Deutsche Waffen von Polizisten eingesetzt

Die meisten der 43 Studenten hatten wenige Wochen vor der Entführung ihr Studium am linken Lehrerseminar von Ayotzinapa begonnen. Sie waren damals zwischen 17 und 33 Jahre alt. Das Männerinternat nimmt Studenten aus bäuerlichen und indigenen Familien auf und gilt seit Jahrzehnten als eine kämpferische und politisch engagierte Institution.

An dem tragischen Wochenende hatten rund 100 Studenten das getan, was an der Hochschule seit langem üblich war und von den Behörden sonst in gewisser Weise toleriert wurde: Sie kaperten mehrere Busse, um zu einer Demonstration zu fahren. Doch diesmal wurden sie in einer koordinierten Aktion von Polizisten und Bandenmitgliedern angegriffen.

Sechs Menschen kamen in dieser Nacht ums Leben. 43 Studenten verschwanden. Andere konnten sich in Sicherheit bringen oder wurden verletzt. Einer von ihnen liegt seitdem mit einem Hirnschaden im Wachkoma. Mehrere der von der örtlichen Polizei eingesetzten Waffen stammten von der deutschen Firma Heckler & Koch, die sie unzulässigerweise in die Unruheregion exportiert hatte.

Als Staatsverbrechen eingestuft

Die offizielle Version von 2014, die Studenten seien getötet und auf einer Müllkippe verbrannt worden, wurde von einer unabhängigen internationalen Ermittlergruppe abgelehnt.
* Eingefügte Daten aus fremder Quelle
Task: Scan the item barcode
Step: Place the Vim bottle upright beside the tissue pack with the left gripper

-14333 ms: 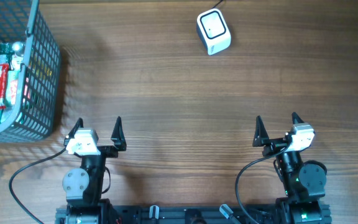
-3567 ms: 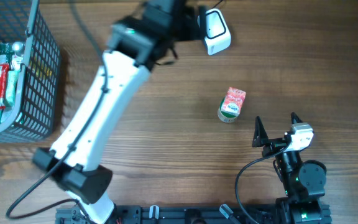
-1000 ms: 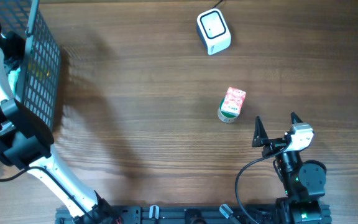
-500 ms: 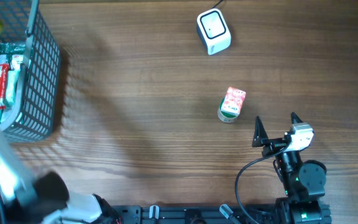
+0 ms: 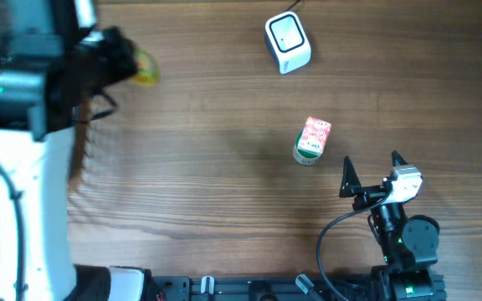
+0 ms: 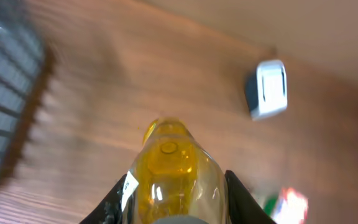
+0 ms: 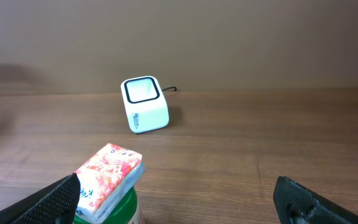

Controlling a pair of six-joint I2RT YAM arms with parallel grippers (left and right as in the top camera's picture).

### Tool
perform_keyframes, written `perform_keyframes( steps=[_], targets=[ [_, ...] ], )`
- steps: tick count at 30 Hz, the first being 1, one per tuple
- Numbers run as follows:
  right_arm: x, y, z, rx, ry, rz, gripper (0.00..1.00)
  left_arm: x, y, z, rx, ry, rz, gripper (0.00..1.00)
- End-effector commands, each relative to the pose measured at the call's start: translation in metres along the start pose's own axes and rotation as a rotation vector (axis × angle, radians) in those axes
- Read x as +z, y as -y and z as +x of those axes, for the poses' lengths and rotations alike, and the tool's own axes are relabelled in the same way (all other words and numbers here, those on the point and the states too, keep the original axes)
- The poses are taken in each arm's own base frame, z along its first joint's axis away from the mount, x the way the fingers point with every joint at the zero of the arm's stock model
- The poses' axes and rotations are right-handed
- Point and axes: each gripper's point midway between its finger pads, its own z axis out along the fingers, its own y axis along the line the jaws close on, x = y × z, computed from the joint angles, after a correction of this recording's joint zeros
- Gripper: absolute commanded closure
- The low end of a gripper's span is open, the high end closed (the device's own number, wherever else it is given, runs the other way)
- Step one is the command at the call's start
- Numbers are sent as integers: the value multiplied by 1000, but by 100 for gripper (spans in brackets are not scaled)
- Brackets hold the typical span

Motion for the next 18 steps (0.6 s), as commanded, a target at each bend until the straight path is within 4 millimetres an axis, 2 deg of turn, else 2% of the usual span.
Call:
perform_keyframes(
  steps=[1,3,8,10,16,18],
  targets=[
    [0,-1,-1,6,5,-5,0,36,47,35,125,-140,34,73],
    [0,-1,-1,6,5,-5,0,62,70,57,176,-221,36,72],
    [0,-1,-1,6,5,-5,0,114,102,97,215,-350,12,71],
    [0,-1,-1,6,5,-5,0,140,121,115,246,-382,13,70],
    [0,-1,-1,6,5,-5,0,192,156,160,317,-423,-3,69],
    [0,-1,-1,6,5,-5,0,204,161,171,327,-413,-29,69]
  ],
)
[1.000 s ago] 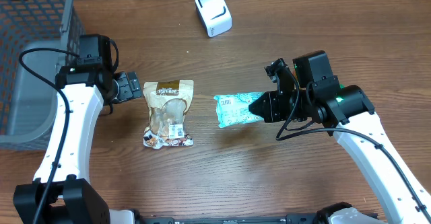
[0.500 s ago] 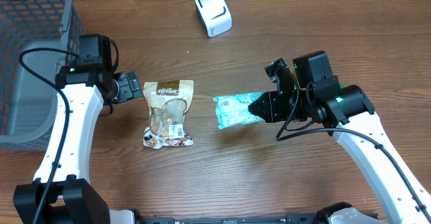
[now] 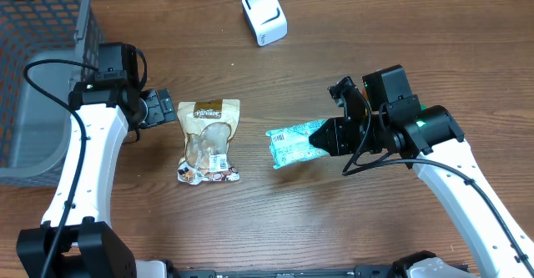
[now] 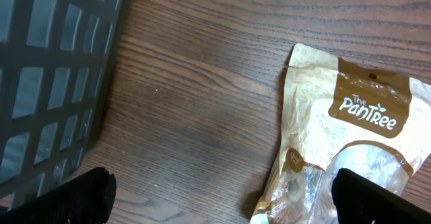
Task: Scan the item barcode
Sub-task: 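Lift the teal tissue pack off the table with the right gripper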
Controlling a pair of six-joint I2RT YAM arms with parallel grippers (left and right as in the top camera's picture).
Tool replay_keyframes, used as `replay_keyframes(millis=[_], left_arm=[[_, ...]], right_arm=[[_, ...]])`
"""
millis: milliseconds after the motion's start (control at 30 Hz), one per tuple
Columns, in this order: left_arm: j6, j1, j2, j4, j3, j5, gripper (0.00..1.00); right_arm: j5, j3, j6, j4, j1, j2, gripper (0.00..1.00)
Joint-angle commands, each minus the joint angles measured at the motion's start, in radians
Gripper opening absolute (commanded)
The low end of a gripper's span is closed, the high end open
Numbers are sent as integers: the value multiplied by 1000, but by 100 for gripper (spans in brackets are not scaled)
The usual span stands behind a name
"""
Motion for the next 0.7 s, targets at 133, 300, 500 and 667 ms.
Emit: replay_keyframes(millis=[133,300,500,667], left_arm=[[11,0,-7,0,14,-13,100],[11,0,-7,0,14,-13,100],[11,0,-7,0,14,-13,99],[11,0,-7,0,14,-13,100]], right_arm=[[-19,28,-8,-14,-1,-19,10],[-19,28,-8,-12,-1,-19,4],[-20,28,-8,-6,-1,-19,4],[-20,28,-8,-11,-1,-19,4]])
Nach späteren Erkenntnissen sollen die Opfer in mindestens drei Gruppen aufgeteilt und an verschiedenen Orten getötet worden sein.

Aufgrund der Beteiligung von Behörden und Sicherheitskräften stufte die Wahrheitskommission die Tat als Staatsverbrechen ein. Auch das Militär soll demnach teilgenommen haben. Doch der Präsident verteidigte die Institution: "Wir haben keine Beweise dafür gefunden, dass die Streitkräfte an dem Verschwinden der jungen Männer beteiligt waren", sagte er. Der Chefermittler und der Leiter der Kommission traten zurück.

Rund 120 Bandenmitglieder, Polizisten, ehemalige Beamten und Soldaten sind in Untersuchungshaft oder während der Strafverfahren nur unter Auflagen auf freiem Fuß. Wegen Unregelmäßigkeiten bei den Ermittlungen wurde auch der Ex-Generalstaatsanwalt Jesús Murillo festgenommen. Dutzende weitere Verdächtige mussten freigelassen werden, weil sie mutmaßlich von Ermittlern gefoltert wurden. Verurteilt wurde bislang niemand.

Laut der Menschenrechtsorganisation Centro Prodh ist der Fall der Studenten eines der gravierendsten Beispiele für Ungerechtigkeit und Straflosigkeit in Mexiko. Doch es ist nur die Spitze des Eisbergs: Insgesamt werden in dem lateinamerikanischen Land mehr als 100.000 Menschen vermisst.